§ **HOW TO COMPLETE THIS TASK**
Wherever "about" shows up in the records below, copy the whole line.

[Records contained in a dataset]
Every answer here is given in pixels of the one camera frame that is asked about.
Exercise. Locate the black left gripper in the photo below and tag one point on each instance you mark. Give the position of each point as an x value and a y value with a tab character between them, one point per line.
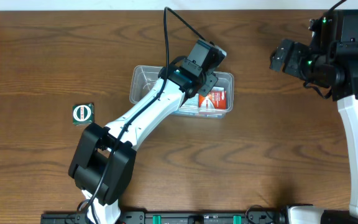
209	82

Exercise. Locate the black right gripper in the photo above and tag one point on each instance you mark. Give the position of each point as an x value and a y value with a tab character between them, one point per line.
289	58

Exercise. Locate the blue fever patch box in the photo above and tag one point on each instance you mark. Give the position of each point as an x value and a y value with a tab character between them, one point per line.
190	108

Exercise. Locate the red white medicine box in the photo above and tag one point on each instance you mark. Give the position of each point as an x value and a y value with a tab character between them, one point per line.
214	100

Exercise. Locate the green Zam-Buk ointment box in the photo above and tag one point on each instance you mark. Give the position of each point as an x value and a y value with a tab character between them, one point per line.
83	114

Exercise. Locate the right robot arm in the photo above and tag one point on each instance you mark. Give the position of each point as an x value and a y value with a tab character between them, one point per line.
335	67

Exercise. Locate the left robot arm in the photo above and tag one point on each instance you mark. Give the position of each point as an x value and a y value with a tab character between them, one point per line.
103	162

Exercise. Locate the clear plastic container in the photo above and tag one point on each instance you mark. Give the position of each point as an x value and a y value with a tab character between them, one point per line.
144	78

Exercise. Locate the black mounting rail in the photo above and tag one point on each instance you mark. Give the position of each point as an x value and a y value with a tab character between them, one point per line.
197	217

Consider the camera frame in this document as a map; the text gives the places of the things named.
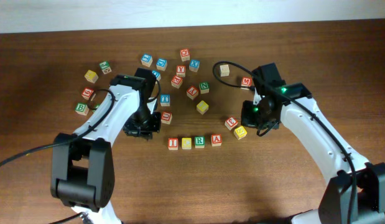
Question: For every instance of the blue X block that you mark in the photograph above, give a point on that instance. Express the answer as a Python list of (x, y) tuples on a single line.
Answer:
[(194, 65)]

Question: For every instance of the green R block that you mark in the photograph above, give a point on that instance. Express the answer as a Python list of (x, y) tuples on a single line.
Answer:
[(199, 142)]

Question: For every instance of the yellow block right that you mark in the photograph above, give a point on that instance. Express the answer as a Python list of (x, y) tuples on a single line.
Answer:
[(240, 132)]

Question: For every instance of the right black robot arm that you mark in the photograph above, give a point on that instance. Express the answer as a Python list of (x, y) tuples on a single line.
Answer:
[(355, 191)]

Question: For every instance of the red Y block upper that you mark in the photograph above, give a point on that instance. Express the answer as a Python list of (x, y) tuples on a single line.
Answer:
[(180, 70)]

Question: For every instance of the yellow block far left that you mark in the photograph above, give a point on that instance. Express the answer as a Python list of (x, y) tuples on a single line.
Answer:
[(91, 76)]

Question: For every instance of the red y block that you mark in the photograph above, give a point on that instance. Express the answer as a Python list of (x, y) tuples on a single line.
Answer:
[(192, 92), (180, 70)]

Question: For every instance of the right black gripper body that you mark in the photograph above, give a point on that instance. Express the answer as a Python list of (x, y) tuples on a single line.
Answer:
[(251, 114)]

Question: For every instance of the plain wooden block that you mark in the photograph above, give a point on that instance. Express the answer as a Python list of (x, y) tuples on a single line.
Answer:
[(224, 70)]

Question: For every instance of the red 3 block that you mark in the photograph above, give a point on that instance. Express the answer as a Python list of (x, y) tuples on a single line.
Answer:
[(231, 123)]

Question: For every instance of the blue H block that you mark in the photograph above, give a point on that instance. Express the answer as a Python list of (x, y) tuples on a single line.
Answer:
[(157, 75)]

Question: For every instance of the red A block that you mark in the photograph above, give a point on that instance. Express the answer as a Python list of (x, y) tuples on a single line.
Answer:
[(216, 140)]

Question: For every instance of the green b block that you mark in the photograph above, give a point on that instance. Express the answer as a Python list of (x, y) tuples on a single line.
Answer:
[(82, 109), (95, 108)]

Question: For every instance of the green J block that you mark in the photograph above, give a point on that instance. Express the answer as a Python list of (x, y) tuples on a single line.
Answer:
[(105, 67)]

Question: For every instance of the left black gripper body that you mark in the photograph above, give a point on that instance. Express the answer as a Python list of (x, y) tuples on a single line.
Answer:
[(143, 123)]

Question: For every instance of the red M block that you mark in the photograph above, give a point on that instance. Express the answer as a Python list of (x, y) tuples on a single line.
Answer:
[(246, 83)]

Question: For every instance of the red I block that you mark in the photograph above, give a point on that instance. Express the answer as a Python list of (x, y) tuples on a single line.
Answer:
[(173, 144)]

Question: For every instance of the green B block right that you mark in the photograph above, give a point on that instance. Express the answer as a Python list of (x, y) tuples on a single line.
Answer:
[(95, 108)]

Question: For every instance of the blue D block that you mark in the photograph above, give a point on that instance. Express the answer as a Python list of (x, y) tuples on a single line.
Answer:
[(161, 64)]

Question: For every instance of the red C block top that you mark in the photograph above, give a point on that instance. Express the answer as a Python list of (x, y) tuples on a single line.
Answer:
[(185, 55)]

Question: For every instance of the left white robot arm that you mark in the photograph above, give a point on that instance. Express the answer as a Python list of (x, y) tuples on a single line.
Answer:
[(82, 163)]

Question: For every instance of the red 9 block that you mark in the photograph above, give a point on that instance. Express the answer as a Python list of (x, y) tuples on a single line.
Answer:
[(88, 94)]

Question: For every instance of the yellow block centre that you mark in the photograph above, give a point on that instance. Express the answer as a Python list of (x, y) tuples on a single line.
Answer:
[(202, 107)]

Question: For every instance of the green N block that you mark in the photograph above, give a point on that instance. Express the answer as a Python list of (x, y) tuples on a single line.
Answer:
[(204, 87)]

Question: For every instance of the green B block left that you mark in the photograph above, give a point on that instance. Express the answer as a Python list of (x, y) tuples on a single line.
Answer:
[(82, 109)]

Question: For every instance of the blue T block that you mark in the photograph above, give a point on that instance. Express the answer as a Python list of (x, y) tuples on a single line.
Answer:
[(165, 100)]

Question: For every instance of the red U block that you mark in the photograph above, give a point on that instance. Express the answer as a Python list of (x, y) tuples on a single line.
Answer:
[(166, 117)]

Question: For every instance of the red E block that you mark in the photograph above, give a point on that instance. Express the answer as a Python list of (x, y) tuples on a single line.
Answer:
[(176, 81)]

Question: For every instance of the red Y block lower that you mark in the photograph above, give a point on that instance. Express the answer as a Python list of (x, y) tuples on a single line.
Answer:
[(192, 92)]

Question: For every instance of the yellow C block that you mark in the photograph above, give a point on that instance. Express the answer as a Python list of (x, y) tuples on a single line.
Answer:
[(186, 143)]

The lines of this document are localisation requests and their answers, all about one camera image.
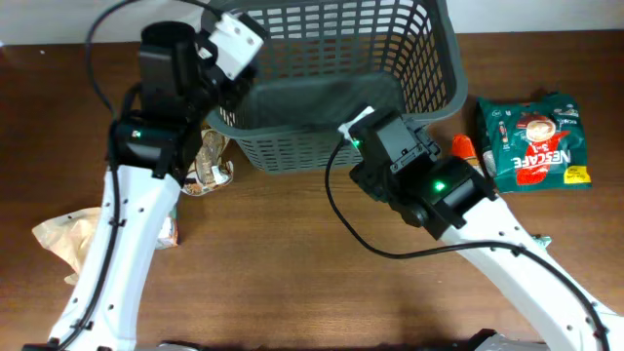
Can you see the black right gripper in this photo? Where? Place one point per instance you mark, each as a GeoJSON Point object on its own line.
{"type": "Point", "coordinates": [364, 173]}

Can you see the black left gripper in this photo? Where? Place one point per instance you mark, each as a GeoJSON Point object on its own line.
{"type": "Point", "coordinates": [226, 91]}

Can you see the grey plastic basket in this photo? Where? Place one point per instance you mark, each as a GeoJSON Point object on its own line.
{"type": "Point", "coordinates": [324, 59]}

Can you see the green Nescafe coffee bag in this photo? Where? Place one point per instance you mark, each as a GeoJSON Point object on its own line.
{"type": "Point", "coordinates": [534, 146]}

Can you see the white tissue multipack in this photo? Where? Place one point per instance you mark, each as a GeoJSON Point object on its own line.
{"type": "Point", "coordinates": [168, 236]}

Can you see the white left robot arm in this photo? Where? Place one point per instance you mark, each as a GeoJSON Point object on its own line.
{"type": "Point", "coordinates": [101, 313]}

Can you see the orange spaghetti packet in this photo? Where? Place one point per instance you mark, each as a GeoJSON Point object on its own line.
{"type": "Point", "coordinates": [463, 147]}

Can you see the brown white snack wrapper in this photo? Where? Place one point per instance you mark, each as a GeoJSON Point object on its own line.
{"type": "Point", "coordinates": [209, 171]}

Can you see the small white green packet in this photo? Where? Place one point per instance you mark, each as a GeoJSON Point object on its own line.
{"type": "Point", "coordinates": [542, 241]}

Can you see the crumpled beige paper bag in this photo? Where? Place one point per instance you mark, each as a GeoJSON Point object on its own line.
{"type": "Point", "coordinates": [69, 237]}

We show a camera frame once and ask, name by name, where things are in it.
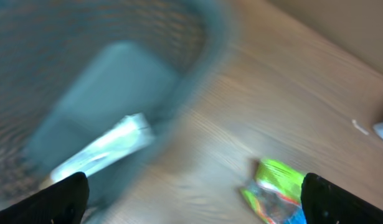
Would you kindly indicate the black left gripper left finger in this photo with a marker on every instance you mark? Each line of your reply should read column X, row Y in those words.
column 64, row 202

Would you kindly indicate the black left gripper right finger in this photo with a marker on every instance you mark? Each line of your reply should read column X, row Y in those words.
column 326, row 203

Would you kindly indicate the green candy bag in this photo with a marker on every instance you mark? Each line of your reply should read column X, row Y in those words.
column 274, row 193

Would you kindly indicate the white tube gold cap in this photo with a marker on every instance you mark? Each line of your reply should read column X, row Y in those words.
column 129, row 135

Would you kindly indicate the white crumb on table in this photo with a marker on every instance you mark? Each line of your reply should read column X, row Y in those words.
column 359, row 128

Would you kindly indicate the grey plastic mesh basket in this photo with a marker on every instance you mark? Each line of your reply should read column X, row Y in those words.
column 71, row 70

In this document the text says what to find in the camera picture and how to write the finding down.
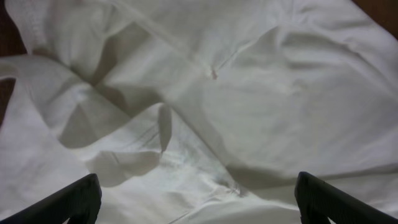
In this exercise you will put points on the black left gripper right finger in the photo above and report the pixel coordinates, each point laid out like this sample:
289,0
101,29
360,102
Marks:
322,203

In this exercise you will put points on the white t-shirt with robot print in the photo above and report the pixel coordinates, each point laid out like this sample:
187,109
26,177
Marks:
199,111

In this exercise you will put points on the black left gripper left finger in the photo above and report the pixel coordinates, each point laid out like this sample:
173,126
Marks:
77,203

§ **ANSWER TO THIS EXERCISE**
Every answer here is given in pixels of the one camera frame that is asked about.
The lines of this document are localisation requests and their answers, all about one camera image.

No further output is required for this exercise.